* Exercise materials:
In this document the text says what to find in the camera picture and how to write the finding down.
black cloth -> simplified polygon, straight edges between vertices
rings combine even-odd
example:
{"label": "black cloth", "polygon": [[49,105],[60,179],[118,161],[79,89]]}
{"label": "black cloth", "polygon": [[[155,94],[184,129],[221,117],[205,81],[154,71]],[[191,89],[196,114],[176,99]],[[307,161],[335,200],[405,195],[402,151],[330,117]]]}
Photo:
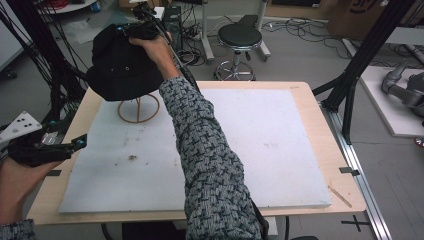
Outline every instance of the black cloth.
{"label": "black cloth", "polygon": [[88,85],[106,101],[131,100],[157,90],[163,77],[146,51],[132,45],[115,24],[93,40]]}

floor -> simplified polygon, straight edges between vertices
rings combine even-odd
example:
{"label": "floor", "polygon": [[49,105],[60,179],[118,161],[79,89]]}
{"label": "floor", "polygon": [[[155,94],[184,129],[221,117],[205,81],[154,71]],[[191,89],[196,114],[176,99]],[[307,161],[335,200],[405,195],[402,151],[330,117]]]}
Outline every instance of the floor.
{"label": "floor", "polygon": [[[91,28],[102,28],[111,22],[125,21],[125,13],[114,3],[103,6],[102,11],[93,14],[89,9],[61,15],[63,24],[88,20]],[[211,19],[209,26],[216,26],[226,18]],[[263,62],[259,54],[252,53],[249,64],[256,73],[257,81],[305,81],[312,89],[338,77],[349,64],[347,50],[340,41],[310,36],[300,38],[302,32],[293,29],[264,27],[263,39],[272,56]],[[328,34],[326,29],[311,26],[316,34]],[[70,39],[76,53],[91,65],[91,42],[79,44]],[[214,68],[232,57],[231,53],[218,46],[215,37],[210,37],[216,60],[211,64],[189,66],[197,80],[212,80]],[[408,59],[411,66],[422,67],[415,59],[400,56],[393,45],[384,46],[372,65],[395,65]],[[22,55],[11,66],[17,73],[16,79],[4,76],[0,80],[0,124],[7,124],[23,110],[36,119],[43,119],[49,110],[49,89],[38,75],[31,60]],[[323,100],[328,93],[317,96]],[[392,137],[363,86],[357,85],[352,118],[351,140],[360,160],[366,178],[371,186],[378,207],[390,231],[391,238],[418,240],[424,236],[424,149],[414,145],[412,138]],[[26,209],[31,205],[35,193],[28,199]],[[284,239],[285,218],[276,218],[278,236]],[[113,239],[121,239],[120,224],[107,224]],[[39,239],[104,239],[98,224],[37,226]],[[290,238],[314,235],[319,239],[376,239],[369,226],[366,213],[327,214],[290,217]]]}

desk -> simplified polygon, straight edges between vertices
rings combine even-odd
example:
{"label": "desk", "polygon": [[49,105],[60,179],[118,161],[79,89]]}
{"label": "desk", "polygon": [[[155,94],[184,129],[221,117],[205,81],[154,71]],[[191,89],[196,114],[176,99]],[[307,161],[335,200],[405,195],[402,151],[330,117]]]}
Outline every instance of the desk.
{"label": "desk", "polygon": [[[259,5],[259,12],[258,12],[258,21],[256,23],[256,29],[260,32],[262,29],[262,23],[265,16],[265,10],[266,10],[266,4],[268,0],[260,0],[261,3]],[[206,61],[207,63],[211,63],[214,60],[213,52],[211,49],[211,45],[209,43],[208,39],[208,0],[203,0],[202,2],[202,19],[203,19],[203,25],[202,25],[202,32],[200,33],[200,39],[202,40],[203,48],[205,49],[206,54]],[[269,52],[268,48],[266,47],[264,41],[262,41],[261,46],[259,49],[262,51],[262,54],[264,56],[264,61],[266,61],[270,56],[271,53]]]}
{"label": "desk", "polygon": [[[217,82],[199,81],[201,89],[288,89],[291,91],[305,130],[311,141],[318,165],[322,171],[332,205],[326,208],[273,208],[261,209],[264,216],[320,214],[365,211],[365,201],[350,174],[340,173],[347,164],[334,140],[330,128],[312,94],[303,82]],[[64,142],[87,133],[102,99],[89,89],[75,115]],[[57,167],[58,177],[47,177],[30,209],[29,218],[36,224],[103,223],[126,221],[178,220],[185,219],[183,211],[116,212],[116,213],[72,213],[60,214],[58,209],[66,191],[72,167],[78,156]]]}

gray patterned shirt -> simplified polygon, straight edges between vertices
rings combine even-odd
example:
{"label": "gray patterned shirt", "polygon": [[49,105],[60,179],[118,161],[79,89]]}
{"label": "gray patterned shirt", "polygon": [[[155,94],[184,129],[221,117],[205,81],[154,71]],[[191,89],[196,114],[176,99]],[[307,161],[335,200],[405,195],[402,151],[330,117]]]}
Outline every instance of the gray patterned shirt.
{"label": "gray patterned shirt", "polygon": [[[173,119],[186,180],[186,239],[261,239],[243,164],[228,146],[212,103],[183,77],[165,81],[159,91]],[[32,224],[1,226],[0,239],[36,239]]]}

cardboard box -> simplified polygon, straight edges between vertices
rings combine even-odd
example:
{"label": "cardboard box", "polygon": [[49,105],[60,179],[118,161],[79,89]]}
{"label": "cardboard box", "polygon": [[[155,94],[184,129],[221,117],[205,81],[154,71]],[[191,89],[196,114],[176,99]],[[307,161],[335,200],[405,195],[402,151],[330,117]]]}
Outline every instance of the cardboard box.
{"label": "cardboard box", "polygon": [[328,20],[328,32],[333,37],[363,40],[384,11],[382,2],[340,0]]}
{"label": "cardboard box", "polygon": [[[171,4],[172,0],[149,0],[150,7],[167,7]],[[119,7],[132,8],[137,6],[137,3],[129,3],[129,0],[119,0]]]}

* Exercise instructions:
Set the listing down verbatim, excluding pictures.

* Answer:
In this document the text says what to find in the camera picture and how to write the finding down.
black cloth -> simplified polygon, straight edges between vertices
rings combine even-odd
example:
{"label": "black cloth", "polygon": [[49,105],[60,179],[118,161],[79,89]]}
{"label": "black cloth", "polygon": [[[155,94],[184,129],[221,117],[205,81],[154,71]],[[191,89],[196,114],[176,99]],[[307,161],[335,200],[405,195],[402,151],[330,117]]]}
Photo:
Outline every instance of the black cloth.
{"label": "black cloth", "polygon": [[88,85],[106,101],[131,100],[157,90],[163,77],[146,51],[132,45],[115,24],[93,40]]}

floor -> simplified polygon, straight edges between vertices
rings combine even-odd
example:
{"label": "floor", "polygon": [[49,105],[60,179],[118,161],[79,89]]}
{"label": "floor", "polygon": [[[155,94],[184,129],[221,117],[205,81],[154,71]],[[191,89],[196,114],[176,99]],[[307,161],[335,200],[405,195],[402,151],[330,117]]]}
Outline every instance of the floor.
{"label": "floor", "polygon": [[[91,28],[102,28],[111,22],[125,21],[125,13],[114,3],[103,6],[102,11],[93,14],[89,9],[61,15],[63,24],[88,20]],[[211,19],[209,26],[216,26],[226,18]],[[263,62],[259,54],[252,53],[249,64],[256,73],[257,81],[305,81],[312,89],[338,77],[349,64],[347,50],[340,41],[310,36],[300,38],[302,32],[293,29],[264,27],[263,39],[272,56]],[[328,34],[326,29],[311,26],[316,34]],[[70,39],[76,53],[91,65],[91,42],[79,44]],[[214,68],[232,57],[231,53],[218,46],[215,37],[210,37],[216,60],[211,64],[189,66],[197,80],[212,80]],[[408,59],[411,66],[422,67],[415,59],[400,56],[393,45],[384,46],[372,65],[395,65]],[[22,55],[11,66],[17,73],[16,79],[4,76],[0,80],[0,124],[7,124],[23,110],[36,119],[43,119],[49,110],[49,89],[38,75],[31,60]],[[323,100],[328,93],[317,96]],[[392,137],[363,86],[357,85],[352,118],[351,140],[360,160],[366,178],[371,186],[378,207],[390,231],[391,238],[418,240],[424,236],[424,149],[414,145],[412,138]],[[26,209],[31,205],[35,193],[28,199]],[[284,239],[285,218],[276,218],[278,236]],[[113,239],[121,239],[120,224],[107,224]],[[39,239],[104,239],[98,224],[37,226]],[[290,238],[314,235],[319,239],[376,239],[369,226],[366,213],[327,214],[290,217]]]}

desk -> simplified polygon, straight edges between vertices
rings combine even-odd
example:
{"label": "desk", "polygon": [[49,105],[60,179],[118,161],[79,89]]}
{"label": "desk", "polygon": [[[155,94],[184,129],[221,117],[205,81],[154,71]],[[191,89],[196,114],[176,99]],[[307,161],[335,200],[405,195],[402,151],[330,117]]]}
Outline every instance of the desk.
{"label": "desk", "polygon": [[[259,5],[259,12],[258,12],[258,21],[256,23],[256,29],[260,32],[262,29],[262,23],[265,16],[265,10],[266,10],[266,4],[268,0],[260,0],[261,3]],[[206,61],[207,63],[211,63],[214,60],[213,52],[211,49],[211,45],[209,43],[208,39],[208,0],[203,0],[202,2],[202,19],[203,19],[203,25],[202,25],[202,32],[200,33],[200,39],[202,40],[203,48],[205,49],[206,54]],[[269,52],[268,48],[266,47],[264,41],[262,41],[261,46],[259,49],[262,51],[262,54],[264,56],[264,61],[266,61],[270,56],[271,53]]]}
{"label": "desk", "polygon": [[[217,82],[199,81],[201,89],[288,89],[291,91],[305,130],[311,141],[318,165],[322,171],[332,205],[326,208],[273,208],[261,209],[264,216],[320,214],[365,211],[365,201],[350,174],[340,173],[347,164],[334,140],[330,128],[312,94],[303,82]],[[64,142],[87,133],[102,99],[89,89],[75,115]],[[57,167],[58,177],[47,177],[30,209],[29,218],[36,224],[103,223],[126,221],[178,220],[185,219],[183,211],[116,212],[116,213],[72,213],[60,214],[58,209],[66,191],[72,167],[78,156]]]}

gray patterned shirt -> simplified polygon, straight edges between vertices
rings combine even-odd
example:
{"label": "gray patterned shirt", "polygon": [[49,105],[60,179],[118,161],[79,89]]}
{"label": "gray patterned shirt", "polygon": [[[155,94],[184,129],[221,117],[205,81],[154,71]],[[191,89],[196,114],[176,99]],[[307,161],[335,200],[405,195],[402,151],[330,117]]]}
Outline every instance of the gray patterned shirt.
{"label": "gray patterned shirt", "polygon": [[[173,119],[186,180],[186,239],[261,239],[243,164],[228,146],[212,103],[183,77],[165,81],[159,91]],[[32,224],[1,226],[0,239],[36,239]]]}

cardboard box -> simplified polygon, straight edges between vertices
rings combine even-odd
example:
{"label": "cardboard box", "polygon": [[49,105],[60,179],[118,161],[79,89]]}
{"label": "cardboard box", "polygon": [[[155,94],[184,129],[221,117],[205,81],[154,71]],[[191,89],[196,114],[176,99]],[[307,161],[335,200],[405,195],[402,151],[330,117]]]}
Outline every instance of the cardboard box.
{"label": "cardboard box", "polygon": [[328,20],[328,32],[333,37],[363,40],[384,11],[382,2],[340,0]]}
{"label": "cardboard box", "polygon": [[[171,4],[172,0],[149,0],[150,7],[167,7]],[[119,7],[132,8],[137,6],[137,3],[129,3],[129,0],[119,0]]]}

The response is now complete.